"Ethernet latency: 350"
Ethernet isn't a flat 350µs latency. They must comparing a specific datagram/frame/packet size. I get a 0-1µs ping to my wife's computer over my gigabit switch.
In 1µs at gigabit speeds, you would've transfered 1000 bits or 125 bytes. Not very useful, but large enough for a 64byte ping packet.
Infinaband is awesome though. It's actually cheaper than 10gigabit networking, but it does have a VERY short limit on cable length. For ~$1500, you can get a new IB switch that could link 3 computers together with 40gb/s but a 12 meter max cable length and the cables are expensive. Each IB card costs about $1200, but a decent 10gb nic costs about the same. although, a fiber 10gb nic has a range of ~ 100xs that of IB.

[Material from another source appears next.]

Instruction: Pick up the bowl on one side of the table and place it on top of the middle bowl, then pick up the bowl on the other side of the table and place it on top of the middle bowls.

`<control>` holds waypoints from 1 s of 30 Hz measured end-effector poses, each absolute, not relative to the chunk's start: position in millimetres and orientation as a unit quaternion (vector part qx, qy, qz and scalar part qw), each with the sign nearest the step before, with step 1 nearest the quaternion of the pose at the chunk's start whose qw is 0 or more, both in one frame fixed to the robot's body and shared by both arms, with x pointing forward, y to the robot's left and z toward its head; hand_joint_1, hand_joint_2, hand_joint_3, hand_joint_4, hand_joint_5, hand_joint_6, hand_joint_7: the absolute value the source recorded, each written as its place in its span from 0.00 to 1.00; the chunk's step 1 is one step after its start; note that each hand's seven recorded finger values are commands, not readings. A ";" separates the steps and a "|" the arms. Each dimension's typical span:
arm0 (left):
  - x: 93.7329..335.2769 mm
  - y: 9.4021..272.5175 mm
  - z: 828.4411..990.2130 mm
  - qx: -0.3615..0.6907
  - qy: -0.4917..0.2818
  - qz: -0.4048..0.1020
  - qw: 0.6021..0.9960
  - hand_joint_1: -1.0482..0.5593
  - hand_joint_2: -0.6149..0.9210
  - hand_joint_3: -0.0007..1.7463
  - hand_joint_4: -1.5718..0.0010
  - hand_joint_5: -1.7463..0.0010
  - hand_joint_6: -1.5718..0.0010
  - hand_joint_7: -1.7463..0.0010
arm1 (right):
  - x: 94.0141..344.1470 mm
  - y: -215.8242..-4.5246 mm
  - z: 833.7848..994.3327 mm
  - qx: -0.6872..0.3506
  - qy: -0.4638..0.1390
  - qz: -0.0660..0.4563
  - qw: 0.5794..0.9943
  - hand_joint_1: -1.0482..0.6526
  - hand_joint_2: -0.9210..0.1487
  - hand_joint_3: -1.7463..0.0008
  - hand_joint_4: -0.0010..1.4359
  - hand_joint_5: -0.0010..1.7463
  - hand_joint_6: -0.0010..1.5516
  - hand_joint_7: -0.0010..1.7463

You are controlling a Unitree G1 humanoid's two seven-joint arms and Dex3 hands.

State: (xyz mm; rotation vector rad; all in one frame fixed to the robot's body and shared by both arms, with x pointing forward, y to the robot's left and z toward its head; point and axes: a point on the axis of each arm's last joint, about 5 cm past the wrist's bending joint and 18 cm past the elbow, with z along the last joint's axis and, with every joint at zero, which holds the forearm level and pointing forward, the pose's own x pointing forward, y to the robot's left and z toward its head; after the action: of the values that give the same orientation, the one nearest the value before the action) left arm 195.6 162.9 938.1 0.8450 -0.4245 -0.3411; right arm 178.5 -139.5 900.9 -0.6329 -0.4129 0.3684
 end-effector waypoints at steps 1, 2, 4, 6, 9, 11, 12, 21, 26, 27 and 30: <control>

But yes, what amno said. Locality of the data is very important since higher latency = slower computing. A multi-socket computer will have latency measured in nano-micro seconds while a "linked" computer would be in the micro-millisecond range.
Also, with heavy computing, the bottleneck really is how fast your CPUs are. It is better to pack more CPUs in the same computer, but after a while, the complexity of a large computer starts to become more of a problem than a blessing. It's probably best to have dual socket computers all network together via a very high-speed LAN.